EXERCISE DETAILS:
Wherever the word "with" appears in a line of the records, copy that line.

DATA PROVIDED:
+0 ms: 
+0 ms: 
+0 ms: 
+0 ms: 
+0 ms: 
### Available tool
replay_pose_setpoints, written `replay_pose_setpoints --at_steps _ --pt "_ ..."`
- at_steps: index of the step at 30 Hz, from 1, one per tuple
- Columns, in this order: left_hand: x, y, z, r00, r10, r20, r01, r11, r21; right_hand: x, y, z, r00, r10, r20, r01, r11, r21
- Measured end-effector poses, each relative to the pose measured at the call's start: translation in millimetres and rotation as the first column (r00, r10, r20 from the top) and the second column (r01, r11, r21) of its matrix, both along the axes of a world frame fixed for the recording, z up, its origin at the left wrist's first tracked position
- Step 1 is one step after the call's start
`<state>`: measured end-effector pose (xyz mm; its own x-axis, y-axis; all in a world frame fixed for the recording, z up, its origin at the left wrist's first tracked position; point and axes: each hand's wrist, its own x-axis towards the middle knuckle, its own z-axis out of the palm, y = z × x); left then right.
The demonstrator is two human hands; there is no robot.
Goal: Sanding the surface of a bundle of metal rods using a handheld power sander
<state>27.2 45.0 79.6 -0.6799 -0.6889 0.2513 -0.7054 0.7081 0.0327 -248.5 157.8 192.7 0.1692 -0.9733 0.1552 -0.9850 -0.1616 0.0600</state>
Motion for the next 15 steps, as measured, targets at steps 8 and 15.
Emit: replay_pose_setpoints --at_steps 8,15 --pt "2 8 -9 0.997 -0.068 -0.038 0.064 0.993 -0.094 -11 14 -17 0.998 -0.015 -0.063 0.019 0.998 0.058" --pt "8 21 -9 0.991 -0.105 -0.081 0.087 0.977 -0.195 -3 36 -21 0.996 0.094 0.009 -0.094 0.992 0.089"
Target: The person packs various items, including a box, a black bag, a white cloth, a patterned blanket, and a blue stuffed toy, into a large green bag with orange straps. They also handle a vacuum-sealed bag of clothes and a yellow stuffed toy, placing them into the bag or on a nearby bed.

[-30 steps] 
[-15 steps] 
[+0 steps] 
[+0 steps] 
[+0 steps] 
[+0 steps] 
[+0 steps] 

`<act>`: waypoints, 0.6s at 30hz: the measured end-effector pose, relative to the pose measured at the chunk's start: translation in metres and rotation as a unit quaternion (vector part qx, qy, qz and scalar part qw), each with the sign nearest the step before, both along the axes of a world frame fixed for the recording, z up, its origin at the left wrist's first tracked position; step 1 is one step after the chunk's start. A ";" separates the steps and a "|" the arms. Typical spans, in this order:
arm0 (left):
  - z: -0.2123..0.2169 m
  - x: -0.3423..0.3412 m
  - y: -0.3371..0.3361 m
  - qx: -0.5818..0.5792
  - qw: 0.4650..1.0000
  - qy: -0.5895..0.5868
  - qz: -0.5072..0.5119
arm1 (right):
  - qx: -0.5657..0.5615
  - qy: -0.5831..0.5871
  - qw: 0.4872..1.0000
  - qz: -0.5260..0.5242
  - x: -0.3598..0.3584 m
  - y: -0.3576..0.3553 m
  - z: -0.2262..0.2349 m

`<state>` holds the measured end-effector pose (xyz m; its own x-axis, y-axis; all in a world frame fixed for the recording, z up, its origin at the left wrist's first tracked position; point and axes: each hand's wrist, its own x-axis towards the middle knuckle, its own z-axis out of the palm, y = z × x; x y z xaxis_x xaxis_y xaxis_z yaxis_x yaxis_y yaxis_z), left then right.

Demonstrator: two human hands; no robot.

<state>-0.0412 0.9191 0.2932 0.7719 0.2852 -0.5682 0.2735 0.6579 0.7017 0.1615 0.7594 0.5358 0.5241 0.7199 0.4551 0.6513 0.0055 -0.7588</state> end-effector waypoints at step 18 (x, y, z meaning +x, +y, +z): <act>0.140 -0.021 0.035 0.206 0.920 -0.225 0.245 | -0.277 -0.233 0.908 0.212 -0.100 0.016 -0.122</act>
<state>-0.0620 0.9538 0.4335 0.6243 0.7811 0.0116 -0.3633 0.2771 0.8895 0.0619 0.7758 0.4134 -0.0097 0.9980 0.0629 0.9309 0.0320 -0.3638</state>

ANSWER SECTION:
Target: The person packs various items, including a box, a black bag, a white cloth, a patterned blanket, and a blue stuffed toy, into a large green bag with orange straps. They also handle a vacuum-sealed bag of clothes and a yellow stuffed toy, placing them into the bag or on a nearby bed.
`<act>`: waypoints, 0.6s at 30hz: the measured end-effector pose, relative to the pose measured at the chunk's start: translation in metres and rotation as a unit quaternion (vector part qx, qy, qz and scalar part qw), each with the sign nearest the step before, both along the axes of a world frame fixed for the recording, z up, its origin at the left wrist's first tracked position; step 1 is one step after the chunk's start. A ";" separates the steps and a "|" the arms. Typical spans, in this order:

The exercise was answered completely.